Selaku tim verifikasi, sekali lagi perlu kami tegaskan bahwa kami bukan delegasi WALHI Nasional sebagaimana yang dituduhkan, kami adalah tim verifikasi yang independen yang dibentuk oleh Dewan Nasional WALHI, yang memiliki tugas dan berwenang untuk melakukan pemeriksaan atas pengaduan tersebut, tidak ada kewenangan kami untuk menunjukkan surat pemberhentian oknum pelaku di WALHI Nasional atau mengklarifikasi oknum pelaku dalam forum internal WALHI, hal tersebut adalah hak dan kewenangan penuh dari fungsionaris WALHI. Atas tuduhan ini, sepatutnya kami akan pertimbangkan untuk mengambil tindakan-tindakan yang dibenarkan menurut hukum.
Kami mengimbau kepada para pihak yakni pendamping dan jurnalis/media massa dalam melakukan pendampingan kepada pengadu dan kepada jurnalis/media massa seharusnya memperhatikan aspek dan kaidah pendampingan dan pemberitaan korban dalam eksplorasi masalah, wajah dan nama di ruang publik, dengan mempertimbangkan psikologis pengadu, anak dan keluarga pengadu serta pihak lain yang akan terdampak secara moral di masa depan dan sebagai bentuk penghormatan dan perlindungan data pribadi.
WALHI sebagai organisasi menjunjung tinggi prinsip keadilan dan anti terhadap segala bentuk kekerasan berbasis gender dan seksual.
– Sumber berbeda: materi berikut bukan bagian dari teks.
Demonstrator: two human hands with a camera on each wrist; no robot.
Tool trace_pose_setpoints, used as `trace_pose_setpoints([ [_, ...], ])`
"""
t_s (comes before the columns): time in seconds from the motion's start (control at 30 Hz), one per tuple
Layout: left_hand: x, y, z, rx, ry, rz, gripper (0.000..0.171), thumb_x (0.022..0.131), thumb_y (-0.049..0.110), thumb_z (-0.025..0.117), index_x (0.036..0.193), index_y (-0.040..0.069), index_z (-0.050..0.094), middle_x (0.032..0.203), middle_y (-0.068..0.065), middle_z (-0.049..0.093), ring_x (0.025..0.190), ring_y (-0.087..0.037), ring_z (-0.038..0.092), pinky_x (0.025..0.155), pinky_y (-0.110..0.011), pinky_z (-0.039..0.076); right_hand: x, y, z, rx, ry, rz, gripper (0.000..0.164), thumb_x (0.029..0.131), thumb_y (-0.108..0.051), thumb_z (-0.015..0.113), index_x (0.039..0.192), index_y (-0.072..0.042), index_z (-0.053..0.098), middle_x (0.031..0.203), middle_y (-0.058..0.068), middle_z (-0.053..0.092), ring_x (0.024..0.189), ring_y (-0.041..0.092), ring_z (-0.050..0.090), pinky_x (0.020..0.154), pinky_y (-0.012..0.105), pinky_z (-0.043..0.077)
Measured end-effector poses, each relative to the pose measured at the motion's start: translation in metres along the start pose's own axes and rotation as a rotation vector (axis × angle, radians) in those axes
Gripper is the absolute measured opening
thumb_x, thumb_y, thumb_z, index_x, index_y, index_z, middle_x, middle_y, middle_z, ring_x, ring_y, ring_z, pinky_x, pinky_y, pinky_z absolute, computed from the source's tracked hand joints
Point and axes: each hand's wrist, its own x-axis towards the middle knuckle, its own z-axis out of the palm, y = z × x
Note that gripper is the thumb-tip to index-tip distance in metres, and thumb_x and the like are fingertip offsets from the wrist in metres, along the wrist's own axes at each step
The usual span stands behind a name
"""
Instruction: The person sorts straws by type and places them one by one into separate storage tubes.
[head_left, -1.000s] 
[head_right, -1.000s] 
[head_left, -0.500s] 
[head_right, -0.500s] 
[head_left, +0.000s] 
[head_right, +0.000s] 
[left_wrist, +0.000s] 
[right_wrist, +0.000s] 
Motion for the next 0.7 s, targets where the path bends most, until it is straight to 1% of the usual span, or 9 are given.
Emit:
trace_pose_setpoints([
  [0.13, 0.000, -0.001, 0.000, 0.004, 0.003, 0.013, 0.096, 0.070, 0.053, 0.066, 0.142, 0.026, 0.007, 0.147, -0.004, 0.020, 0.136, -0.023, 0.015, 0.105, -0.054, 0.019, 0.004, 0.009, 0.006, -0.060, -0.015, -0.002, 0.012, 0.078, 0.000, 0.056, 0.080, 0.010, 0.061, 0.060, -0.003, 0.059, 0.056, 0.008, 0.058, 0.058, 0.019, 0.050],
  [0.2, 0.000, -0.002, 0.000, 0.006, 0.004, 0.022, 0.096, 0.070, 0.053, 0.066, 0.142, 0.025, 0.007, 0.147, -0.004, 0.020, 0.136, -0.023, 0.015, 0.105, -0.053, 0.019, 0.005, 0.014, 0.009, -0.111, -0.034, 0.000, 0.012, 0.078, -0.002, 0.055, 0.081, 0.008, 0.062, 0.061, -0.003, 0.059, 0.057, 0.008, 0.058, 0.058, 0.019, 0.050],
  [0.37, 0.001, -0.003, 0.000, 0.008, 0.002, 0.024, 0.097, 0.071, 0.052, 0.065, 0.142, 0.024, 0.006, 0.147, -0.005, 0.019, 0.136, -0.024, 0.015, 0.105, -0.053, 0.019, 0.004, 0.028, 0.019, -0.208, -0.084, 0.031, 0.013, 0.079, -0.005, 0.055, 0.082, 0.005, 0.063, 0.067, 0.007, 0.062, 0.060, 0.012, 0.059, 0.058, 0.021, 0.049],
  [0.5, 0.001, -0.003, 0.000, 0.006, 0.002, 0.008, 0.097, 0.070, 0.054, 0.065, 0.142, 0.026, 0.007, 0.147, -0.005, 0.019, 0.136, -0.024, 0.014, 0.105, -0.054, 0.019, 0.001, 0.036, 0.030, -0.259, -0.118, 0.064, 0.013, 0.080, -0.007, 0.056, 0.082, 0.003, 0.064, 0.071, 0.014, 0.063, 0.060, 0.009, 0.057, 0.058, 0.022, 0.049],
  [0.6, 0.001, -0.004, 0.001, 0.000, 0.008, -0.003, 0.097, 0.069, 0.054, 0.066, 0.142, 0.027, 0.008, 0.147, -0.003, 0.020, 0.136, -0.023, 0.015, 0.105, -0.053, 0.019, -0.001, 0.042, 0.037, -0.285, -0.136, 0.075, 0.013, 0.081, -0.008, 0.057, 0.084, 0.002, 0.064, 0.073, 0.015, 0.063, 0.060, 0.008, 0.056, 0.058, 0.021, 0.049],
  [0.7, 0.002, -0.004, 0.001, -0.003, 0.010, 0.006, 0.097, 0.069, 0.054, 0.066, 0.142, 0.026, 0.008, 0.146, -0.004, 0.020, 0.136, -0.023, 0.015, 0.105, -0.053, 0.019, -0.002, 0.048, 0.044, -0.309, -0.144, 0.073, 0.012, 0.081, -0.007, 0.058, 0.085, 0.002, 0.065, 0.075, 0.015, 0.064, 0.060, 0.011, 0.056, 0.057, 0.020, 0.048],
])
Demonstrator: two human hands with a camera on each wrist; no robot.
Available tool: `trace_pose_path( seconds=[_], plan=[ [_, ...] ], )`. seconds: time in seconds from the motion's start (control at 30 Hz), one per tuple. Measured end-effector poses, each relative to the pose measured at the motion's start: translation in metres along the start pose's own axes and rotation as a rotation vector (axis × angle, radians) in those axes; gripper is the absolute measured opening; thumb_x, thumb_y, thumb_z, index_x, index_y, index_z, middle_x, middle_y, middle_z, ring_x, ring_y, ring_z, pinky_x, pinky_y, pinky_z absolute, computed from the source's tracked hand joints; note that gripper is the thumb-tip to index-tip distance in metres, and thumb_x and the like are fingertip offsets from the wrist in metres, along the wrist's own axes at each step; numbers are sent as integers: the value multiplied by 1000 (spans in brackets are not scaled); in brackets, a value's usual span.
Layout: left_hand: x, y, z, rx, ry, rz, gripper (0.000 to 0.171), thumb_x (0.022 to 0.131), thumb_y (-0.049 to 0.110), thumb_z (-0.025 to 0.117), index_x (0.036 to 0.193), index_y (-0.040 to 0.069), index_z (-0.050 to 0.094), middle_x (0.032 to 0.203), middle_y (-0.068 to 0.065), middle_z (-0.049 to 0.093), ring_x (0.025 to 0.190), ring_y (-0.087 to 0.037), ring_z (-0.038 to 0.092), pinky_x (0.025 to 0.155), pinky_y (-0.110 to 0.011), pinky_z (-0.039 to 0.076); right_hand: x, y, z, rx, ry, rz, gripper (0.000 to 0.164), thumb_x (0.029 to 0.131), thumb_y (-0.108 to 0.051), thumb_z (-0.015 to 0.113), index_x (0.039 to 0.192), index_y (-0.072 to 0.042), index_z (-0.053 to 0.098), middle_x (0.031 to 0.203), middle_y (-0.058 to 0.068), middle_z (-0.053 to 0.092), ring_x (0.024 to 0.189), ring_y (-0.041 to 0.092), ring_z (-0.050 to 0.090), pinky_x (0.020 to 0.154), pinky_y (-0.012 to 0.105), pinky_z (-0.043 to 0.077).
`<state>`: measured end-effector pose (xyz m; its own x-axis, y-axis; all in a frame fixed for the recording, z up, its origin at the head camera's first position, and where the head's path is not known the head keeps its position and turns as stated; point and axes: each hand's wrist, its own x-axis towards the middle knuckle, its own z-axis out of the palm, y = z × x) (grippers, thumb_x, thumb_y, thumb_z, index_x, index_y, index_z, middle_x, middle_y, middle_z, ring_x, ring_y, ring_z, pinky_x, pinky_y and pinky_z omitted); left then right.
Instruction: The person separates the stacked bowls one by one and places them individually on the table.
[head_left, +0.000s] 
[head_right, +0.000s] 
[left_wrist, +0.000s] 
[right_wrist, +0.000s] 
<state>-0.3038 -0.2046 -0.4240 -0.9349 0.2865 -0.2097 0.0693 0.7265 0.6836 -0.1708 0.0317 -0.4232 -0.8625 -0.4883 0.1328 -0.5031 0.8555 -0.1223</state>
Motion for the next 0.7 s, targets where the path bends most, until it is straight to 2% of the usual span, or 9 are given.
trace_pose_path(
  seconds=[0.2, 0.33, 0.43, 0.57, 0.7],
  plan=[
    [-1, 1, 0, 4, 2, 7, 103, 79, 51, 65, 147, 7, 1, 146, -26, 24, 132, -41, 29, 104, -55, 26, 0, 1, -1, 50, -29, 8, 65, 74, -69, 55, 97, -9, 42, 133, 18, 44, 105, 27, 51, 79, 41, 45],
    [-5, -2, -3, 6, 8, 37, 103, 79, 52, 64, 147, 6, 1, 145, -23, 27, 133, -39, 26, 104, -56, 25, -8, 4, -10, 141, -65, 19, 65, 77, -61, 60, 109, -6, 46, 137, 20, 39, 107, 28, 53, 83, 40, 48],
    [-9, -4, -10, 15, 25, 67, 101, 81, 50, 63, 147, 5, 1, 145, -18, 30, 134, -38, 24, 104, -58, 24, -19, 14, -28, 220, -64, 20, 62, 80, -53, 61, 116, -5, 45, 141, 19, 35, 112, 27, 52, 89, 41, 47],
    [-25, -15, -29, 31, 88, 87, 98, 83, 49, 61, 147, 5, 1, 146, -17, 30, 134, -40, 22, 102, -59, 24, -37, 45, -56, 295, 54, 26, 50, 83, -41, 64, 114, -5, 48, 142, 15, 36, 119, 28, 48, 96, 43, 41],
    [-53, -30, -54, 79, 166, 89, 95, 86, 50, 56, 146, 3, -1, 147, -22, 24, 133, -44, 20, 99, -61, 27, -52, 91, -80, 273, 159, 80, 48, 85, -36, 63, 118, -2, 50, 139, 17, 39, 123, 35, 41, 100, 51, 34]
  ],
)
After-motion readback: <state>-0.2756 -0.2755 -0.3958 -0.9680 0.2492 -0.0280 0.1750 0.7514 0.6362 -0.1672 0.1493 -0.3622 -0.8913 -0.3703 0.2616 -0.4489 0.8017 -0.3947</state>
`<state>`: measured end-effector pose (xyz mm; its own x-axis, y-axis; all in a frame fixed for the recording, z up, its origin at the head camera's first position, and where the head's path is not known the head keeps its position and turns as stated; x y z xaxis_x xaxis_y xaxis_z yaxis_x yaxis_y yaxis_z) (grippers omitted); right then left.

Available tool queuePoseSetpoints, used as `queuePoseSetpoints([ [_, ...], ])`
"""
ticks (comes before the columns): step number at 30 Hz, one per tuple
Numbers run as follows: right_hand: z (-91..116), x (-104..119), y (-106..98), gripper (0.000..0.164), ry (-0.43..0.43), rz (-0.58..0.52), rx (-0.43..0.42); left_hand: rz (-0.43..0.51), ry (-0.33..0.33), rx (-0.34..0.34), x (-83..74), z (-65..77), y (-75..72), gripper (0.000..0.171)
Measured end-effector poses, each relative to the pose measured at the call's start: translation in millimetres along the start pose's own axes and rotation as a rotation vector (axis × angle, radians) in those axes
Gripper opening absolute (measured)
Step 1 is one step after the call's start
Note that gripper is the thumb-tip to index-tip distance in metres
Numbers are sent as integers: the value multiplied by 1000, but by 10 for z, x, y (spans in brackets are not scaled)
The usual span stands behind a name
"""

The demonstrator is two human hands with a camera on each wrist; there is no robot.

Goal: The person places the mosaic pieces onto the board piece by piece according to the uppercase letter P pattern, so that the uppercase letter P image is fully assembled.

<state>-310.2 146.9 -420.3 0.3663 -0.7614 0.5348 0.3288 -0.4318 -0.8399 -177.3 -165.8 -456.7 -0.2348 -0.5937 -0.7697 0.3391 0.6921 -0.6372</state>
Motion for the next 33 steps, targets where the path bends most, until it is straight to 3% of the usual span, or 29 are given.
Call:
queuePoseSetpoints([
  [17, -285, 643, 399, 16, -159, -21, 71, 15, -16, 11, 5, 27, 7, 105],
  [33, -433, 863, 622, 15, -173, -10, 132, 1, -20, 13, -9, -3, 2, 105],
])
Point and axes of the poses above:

Pada kasus yang sedang bergulir ini, WALHI telah berkomitmen untuk memberikan perlindungan kepada terduga korban dan dukungan lain yang dibutuhkan oleh terduga korban. Prinsip perlindungan dan keadilan kepada terduga korban menjadi prioritas utama WALHI selama proses penanangan kasus ini. Harapan kami, di tim verifikasi prinsip perlindungan berbasis informasi dan fakta yang benar, kiranya dapat diimplementasikan juga oleh para pihak lain salah satunya media massa.